Segment Start: DATA EXCERPTS
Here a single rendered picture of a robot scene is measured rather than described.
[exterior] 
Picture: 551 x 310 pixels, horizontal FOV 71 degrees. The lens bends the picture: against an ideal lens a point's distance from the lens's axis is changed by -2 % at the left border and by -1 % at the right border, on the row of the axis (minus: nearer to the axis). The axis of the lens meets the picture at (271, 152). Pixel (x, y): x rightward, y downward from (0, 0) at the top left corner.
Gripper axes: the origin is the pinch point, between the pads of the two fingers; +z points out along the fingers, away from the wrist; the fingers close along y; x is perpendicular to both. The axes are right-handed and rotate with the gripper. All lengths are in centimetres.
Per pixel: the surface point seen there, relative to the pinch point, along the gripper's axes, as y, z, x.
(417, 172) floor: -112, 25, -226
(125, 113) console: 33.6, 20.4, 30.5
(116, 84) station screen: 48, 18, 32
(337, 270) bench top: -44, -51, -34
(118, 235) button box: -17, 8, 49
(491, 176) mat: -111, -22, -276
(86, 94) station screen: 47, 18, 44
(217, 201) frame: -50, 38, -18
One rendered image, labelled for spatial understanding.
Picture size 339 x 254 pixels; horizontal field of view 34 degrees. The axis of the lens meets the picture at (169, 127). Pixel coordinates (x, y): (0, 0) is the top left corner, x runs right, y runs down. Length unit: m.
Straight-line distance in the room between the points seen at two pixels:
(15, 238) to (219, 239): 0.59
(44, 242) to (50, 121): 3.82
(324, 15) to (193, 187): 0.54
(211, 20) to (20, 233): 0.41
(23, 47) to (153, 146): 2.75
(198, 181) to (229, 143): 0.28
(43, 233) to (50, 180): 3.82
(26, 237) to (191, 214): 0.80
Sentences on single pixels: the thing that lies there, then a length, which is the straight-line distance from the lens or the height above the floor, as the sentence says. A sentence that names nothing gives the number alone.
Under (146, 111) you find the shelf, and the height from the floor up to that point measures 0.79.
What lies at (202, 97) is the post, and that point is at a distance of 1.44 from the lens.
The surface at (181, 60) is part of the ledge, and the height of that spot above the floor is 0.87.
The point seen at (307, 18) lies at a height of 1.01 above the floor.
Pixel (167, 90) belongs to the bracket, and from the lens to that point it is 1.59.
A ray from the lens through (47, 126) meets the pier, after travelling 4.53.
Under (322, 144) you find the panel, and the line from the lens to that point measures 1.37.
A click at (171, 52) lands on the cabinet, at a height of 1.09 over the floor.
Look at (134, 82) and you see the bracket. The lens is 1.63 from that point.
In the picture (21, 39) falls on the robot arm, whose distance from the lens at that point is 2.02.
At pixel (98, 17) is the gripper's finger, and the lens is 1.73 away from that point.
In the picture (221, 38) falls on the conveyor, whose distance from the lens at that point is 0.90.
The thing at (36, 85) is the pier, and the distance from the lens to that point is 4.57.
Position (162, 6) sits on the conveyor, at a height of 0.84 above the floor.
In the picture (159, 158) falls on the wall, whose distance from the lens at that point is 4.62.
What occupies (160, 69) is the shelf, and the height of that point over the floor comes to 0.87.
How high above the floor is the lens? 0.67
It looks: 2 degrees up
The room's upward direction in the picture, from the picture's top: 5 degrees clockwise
Segment End: DATA EXCERPTS
Take the line that contains "The surface at" and every line after it to the end of the entries above, and reproduce them exactly.

The surface at (181, 60) is part of the ledge, and the height of that spot above the floor is 0.87.
The point seen at (307, 18) lies at a height of 1.01 above the floor.
Pixel (167, 90) belongs to the bracket, and from the lens to that point it is 1.59.
A ray from the lens through (47, 126) meets the pier, after travelling 4.53.
Under (322, 144) you find the panel, and the line from the lens to that point measures 1.37.
A click at (171, 52) lands on the cabinet, at a height of 1.09 over the floor.
Look at (134, 82) and you see the bracket. The lens is 1.63 from that point.
In the picture (21, 39) falls on the robot arm, whose distance from the lens at that point is 2.02.
At pixel (98, 17) is the gripper's finger, and the lens is 1.73 away from that point.
In the picture (221, 38) falls on the conveyor, whose distance from the lens at that point is 0.90.
The thing at (36, 85) is the pier, and the distance from the lens to that point is 4.57.
Position (162, 6) sits on the conveyor, at a height of 0.84 above the floor.
In the picture (159, 158) falls on the wall, whose distance from the lens at that point is 4.62.
What occupies (160, 69) is the shelf, and the height of that point over the floor comes to 0.87.
How high above the floor is the lens? 0.67
It looks: 2 degrees up
The room's upward direction in the picture, from the picture's top: 5 degrees clockwise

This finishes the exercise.